» **What the task requires**:
Whenever a line of the data below holds the string "brake", copy that line.

• • • • •

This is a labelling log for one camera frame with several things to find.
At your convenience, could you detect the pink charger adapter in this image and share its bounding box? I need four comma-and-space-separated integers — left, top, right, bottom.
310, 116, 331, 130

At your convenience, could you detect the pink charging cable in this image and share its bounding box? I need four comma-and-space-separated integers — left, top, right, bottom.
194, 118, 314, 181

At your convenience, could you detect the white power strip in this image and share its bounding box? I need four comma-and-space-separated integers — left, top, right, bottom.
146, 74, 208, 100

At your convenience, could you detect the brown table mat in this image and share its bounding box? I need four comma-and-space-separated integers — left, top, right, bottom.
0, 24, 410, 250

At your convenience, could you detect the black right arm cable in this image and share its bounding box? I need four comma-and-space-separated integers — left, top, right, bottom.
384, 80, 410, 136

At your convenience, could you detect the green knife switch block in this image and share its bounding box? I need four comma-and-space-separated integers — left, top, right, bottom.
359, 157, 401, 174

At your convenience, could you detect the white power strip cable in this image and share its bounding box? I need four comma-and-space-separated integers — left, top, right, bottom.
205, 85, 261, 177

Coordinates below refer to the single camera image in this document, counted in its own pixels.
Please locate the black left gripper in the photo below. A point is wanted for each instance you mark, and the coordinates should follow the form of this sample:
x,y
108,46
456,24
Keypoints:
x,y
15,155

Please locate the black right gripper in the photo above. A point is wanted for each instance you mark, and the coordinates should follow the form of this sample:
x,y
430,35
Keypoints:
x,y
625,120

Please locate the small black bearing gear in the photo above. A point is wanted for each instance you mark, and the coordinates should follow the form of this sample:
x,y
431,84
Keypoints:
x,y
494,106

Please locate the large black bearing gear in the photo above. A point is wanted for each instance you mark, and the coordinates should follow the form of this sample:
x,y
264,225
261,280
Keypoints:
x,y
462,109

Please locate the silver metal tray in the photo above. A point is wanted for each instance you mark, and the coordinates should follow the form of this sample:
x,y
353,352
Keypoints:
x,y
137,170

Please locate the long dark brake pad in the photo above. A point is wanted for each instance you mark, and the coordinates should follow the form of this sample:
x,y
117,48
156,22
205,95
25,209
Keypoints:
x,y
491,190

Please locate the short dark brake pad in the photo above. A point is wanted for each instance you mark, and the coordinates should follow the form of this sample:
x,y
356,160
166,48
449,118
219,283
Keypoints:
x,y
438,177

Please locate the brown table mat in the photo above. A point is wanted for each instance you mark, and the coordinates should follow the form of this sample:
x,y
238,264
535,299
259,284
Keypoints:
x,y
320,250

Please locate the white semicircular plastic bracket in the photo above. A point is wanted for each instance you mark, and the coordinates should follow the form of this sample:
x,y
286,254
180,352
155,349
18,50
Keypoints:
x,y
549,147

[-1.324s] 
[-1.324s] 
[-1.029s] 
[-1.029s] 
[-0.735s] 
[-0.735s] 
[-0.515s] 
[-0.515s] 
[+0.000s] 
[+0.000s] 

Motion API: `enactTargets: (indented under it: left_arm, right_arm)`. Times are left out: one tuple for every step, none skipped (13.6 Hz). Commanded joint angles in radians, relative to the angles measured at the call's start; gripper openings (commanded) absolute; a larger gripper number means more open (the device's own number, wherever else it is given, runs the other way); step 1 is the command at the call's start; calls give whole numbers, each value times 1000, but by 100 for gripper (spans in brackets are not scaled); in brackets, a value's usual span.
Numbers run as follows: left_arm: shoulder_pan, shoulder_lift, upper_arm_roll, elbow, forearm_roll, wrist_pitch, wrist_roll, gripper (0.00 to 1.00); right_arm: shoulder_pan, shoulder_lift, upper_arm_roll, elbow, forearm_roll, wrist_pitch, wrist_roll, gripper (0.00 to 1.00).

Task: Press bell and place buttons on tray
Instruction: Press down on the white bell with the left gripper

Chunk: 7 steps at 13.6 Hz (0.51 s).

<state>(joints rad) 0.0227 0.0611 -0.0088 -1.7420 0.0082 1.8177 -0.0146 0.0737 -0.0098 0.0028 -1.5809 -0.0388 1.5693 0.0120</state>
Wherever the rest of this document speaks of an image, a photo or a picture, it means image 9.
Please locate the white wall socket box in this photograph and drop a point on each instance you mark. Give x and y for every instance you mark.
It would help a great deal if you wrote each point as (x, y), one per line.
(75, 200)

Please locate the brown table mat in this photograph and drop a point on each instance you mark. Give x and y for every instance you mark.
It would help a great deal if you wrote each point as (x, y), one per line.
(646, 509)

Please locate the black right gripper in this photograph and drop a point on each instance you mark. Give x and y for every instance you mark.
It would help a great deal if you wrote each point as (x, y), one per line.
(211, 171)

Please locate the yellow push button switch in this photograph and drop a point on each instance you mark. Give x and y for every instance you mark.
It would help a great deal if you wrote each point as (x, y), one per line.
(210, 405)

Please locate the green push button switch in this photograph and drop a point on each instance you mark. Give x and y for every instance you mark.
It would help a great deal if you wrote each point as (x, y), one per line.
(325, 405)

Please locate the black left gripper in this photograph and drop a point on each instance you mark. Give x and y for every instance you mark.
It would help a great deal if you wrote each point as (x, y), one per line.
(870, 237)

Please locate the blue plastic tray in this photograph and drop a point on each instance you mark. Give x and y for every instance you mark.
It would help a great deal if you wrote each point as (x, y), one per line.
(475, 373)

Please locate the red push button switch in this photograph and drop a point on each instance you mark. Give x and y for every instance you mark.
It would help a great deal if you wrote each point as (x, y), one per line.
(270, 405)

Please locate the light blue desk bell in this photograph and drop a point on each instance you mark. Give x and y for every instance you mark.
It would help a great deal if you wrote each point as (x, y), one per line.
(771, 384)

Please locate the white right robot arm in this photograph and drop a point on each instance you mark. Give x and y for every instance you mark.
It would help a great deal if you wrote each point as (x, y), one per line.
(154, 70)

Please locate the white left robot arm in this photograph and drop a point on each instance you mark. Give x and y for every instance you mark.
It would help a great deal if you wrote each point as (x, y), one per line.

• • • • •

» **Problem solution**:
Please locate the long dark brake pad in the photo above. A point is wanted for each instance you mark, and the coordinates should follow the form of this sample:
Please locate the short dark brake pad in the photo above. A point is wanted for each instance you mark, and the coordinates should follow the form of this sample:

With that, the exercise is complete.